> **Instructions to follow**:
Print exactly the lines starting at the one that contains "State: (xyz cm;" and ending at the last line of the listing below.

-- The data follows --

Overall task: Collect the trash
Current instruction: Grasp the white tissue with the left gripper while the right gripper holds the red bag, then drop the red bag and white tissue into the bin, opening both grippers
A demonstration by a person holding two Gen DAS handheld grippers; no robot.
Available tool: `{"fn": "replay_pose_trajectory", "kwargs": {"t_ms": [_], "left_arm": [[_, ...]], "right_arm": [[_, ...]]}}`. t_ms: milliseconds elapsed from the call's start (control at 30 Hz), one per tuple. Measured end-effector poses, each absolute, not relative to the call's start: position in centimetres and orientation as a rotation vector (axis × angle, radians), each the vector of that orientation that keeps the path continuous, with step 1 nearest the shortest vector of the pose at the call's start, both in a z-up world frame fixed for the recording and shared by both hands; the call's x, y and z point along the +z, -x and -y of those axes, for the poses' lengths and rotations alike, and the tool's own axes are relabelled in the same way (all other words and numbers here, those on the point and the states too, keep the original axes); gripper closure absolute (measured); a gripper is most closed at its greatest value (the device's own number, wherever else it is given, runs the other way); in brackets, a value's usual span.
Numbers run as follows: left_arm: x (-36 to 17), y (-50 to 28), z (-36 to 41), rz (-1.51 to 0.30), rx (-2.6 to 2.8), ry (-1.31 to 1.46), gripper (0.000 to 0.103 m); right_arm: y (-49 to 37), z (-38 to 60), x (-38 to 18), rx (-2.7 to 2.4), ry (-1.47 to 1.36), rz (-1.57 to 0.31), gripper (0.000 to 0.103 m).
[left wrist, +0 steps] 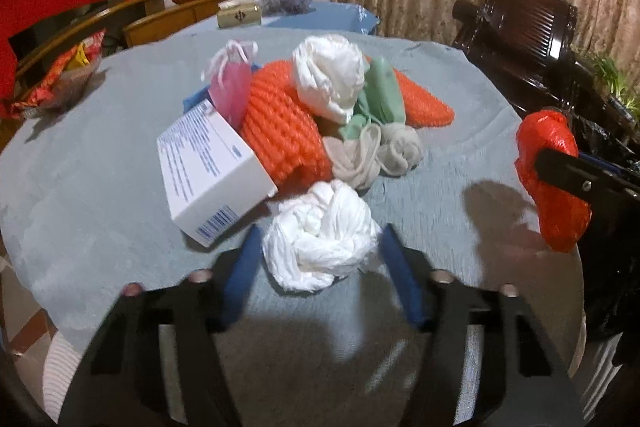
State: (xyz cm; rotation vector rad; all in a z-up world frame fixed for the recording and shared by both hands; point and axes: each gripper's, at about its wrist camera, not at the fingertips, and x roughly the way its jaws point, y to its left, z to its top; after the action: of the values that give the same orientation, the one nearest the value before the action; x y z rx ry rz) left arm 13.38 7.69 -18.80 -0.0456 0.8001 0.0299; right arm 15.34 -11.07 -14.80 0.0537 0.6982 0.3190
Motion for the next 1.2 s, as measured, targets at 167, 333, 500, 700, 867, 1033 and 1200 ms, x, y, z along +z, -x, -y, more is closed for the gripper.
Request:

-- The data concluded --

> **Answer to the exercise**:
State: (xyz cm; rotation vector rad; all in a z-up world frame fixed for the recording and shared by both hands; point and axes: each gripper's, at about its wrist camera, not at the fingertips, and x roughly the way its jaws point, y to its left, z to its top; after the action: of the values that give the same orientation, the one nearest the value before the action; x y z rx ry rz) left arm 13.38 7.69 -18.80 -0.0456 0.8001 0.0299; right arm 15.34 -11.07 -14.80 0.0537 0.6982 0.3190
Motion for the next 1.2 s, as measured, targets at 167, 333, 500, 700, 867, 1033 and 1200 ms, x, y, z along +z, -x, -y, more is closed for the gripper.
Request:

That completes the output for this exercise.